Exercise brief
All of the records must be set down again word for word.

Entries supplied
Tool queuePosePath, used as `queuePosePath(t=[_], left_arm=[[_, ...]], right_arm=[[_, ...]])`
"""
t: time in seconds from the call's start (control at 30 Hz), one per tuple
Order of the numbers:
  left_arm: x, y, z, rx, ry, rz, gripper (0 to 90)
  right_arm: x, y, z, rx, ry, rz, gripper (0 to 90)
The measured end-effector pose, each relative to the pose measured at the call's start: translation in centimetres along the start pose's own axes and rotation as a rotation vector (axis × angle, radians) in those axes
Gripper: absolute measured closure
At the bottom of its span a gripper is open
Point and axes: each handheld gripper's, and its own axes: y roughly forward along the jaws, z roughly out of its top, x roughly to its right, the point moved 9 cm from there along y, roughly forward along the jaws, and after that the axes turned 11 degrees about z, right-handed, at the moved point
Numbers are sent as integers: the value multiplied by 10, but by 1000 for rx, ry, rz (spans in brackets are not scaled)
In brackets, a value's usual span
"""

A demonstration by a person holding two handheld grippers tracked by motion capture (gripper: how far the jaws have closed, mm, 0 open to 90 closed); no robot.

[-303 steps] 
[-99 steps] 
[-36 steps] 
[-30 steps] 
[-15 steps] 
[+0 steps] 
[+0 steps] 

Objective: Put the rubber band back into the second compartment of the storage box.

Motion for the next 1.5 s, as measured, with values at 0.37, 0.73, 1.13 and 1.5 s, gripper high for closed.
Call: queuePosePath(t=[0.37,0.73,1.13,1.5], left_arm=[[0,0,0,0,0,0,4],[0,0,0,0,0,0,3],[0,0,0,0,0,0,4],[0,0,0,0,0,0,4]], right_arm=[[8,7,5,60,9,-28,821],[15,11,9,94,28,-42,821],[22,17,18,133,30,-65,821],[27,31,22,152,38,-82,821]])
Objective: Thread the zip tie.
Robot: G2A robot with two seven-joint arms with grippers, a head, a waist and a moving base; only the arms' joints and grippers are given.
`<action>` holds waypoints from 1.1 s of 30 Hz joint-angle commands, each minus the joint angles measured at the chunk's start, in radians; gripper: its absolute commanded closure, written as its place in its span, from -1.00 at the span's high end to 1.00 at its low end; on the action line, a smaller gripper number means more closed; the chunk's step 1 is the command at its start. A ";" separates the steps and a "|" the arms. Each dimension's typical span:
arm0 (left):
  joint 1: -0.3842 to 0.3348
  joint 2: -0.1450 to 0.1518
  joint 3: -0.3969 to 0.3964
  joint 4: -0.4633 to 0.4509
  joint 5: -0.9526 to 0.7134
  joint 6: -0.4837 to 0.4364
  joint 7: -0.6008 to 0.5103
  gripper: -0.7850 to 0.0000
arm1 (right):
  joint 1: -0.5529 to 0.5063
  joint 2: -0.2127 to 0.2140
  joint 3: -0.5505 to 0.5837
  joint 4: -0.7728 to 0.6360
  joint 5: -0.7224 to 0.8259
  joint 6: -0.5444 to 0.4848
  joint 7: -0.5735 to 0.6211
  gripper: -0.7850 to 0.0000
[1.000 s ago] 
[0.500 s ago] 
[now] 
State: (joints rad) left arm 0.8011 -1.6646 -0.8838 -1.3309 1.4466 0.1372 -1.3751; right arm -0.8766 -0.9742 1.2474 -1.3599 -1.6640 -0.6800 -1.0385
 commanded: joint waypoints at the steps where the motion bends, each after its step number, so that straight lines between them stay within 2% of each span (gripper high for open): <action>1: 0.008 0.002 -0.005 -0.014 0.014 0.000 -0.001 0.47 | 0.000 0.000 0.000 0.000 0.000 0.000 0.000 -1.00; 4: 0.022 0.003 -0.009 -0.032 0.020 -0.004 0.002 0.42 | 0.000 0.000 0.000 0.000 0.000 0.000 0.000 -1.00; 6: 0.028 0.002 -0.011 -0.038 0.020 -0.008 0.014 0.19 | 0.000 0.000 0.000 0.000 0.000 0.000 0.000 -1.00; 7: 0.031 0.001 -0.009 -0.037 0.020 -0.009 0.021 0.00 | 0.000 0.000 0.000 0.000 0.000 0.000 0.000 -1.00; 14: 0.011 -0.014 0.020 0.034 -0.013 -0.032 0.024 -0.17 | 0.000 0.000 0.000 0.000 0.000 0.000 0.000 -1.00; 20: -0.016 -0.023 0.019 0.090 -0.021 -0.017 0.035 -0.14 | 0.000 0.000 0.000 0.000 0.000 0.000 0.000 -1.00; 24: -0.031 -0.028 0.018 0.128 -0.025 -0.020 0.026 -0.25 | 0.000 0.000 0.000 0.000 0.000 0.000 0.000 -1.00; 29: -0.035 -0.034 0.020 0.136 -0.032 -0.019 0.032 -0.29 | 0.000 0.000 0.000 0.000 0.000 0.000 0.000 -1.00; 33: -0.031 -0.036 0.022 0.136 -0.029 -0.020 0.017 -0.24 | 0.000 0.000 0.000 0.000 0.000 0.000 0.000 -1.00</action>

Solution to the exercise
Tool queuePosePath, used as `queuePosePath(t=[_], left_arm=[[_, ...]], right_arm=[[_, ...]])`
"""
t: time in seconds from the call's start (control at 30 Hz), one per tuple
Order of the numbers:
  left_arm: x, y, z, rx, ry, rz, gripper (0 to 90)
  right_arm: x, y, z, rx, ry, rz, gripper (0 to 90)
The measured end-effector pose, each relative to the pose measured at the call's start: translation in centimetres along the start pose's own axes and rotation as a rotation vector (axis × angle, radians) in those axes
Gripper: absolute measured closure
At the bottom of its span a gripper is open
Point and axes: each handheld gripper's, and its own axes: y roughly forward along the jaws, z roughly out of its top, x roughly to its right, the point moved 9 cm from there along y, roughly forward along the jaws, and after that the axes turned 11 degrees about z, right-handed, at the moved point
Numbers are sent as integers: the value multiplied by 10, but by 1000 for rx, ry, rz (spans in brackets are not scaled)
In brackets, a value's usual span
"""

A demonstration by a person holding two handheld grippers tracked by motion capture (gripper: how far the jaws have closed, mm, 0 open to 90 closed); no robot.

[-303 steps] 
[-99 steps] 
[-36 steps] 
[-30 steps] 
[-15 steps] 
[+0 steps] 
[+0 steps] 

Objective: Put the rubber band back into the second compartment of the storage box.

Motion for the next 1.5 s, as measured, with values at 0.37, 0.73, 1.13 and 1.5 s, gripper high for closed.
Call: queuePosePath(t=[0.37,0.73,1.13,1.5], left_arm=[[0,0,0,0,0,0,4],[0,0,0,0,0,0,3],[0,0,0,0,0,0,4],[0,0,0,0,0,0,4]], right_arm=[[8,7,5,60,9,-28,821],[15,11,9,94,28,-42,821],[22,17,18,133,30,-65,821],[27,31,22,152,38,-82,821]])
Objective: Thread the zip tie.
Robot: G2A robot with two seven-joint arms with grippers, a head, a waist and a moving base; only the arms' joints and grippers are given.
`<action>` holds waypoints from 1.1 s of 30 Hz joint-angle commands, each minus the joint angles measured at the chunk's start, in radians; gripper: its absolute commanded closure, written as its place in its span, from -1.00 at the span's high end to 1.00 at its low end; on the action line, a smaller gripper number means more closed; the chunk's step 1 is the command at its start. A ";" separates the steps and a "|" the arms. Each dimension's typical span:
arm0 (left):
  joint 1: -0.3842 to 0.3348
  joint 2: -0.1450 to 0.1518
  joint 3: -0.3969 to 0.3964
  joint 4: -0.4633 to 0.4509
  joint 5: -0.9526 to 0.7134
  joint 6: -0.4837 to 0.4364
  joint 7: -0.6008 to 0.5103
  gripper: -0.7850 to 0.0000
arm1 (right):
  joint 1: -0.5529 to 0.5063
  joint 2: -0.2127 to 0.2140
  joint 3: -0.5505 to 0.5837
  joint 4: -0.7728 to 0.6360
  joint 5: -0.7224 to 0.8259
  joint 6: -0.5444 to 0.4848
  joint 7: -0.5735 to 0.6211
  gripper: -0.7850 to 0.0000
[1.000 s ago] 
[0.500 s ago] 
[now] 
State: (joints rad) left arm 0.8011 -1.6646 -0.8838 -1.3309 1.4466 0.1372 -1.3751; right arm -0.8766 -0.9742 1.2474 -1.3599 -1.6640 -0.6800 -1.0385
 commanded: joint waypoints at the steps where the motion bends, each after its step number, so that straight lines between them stay within 2% of each span (gripper high for open): <action>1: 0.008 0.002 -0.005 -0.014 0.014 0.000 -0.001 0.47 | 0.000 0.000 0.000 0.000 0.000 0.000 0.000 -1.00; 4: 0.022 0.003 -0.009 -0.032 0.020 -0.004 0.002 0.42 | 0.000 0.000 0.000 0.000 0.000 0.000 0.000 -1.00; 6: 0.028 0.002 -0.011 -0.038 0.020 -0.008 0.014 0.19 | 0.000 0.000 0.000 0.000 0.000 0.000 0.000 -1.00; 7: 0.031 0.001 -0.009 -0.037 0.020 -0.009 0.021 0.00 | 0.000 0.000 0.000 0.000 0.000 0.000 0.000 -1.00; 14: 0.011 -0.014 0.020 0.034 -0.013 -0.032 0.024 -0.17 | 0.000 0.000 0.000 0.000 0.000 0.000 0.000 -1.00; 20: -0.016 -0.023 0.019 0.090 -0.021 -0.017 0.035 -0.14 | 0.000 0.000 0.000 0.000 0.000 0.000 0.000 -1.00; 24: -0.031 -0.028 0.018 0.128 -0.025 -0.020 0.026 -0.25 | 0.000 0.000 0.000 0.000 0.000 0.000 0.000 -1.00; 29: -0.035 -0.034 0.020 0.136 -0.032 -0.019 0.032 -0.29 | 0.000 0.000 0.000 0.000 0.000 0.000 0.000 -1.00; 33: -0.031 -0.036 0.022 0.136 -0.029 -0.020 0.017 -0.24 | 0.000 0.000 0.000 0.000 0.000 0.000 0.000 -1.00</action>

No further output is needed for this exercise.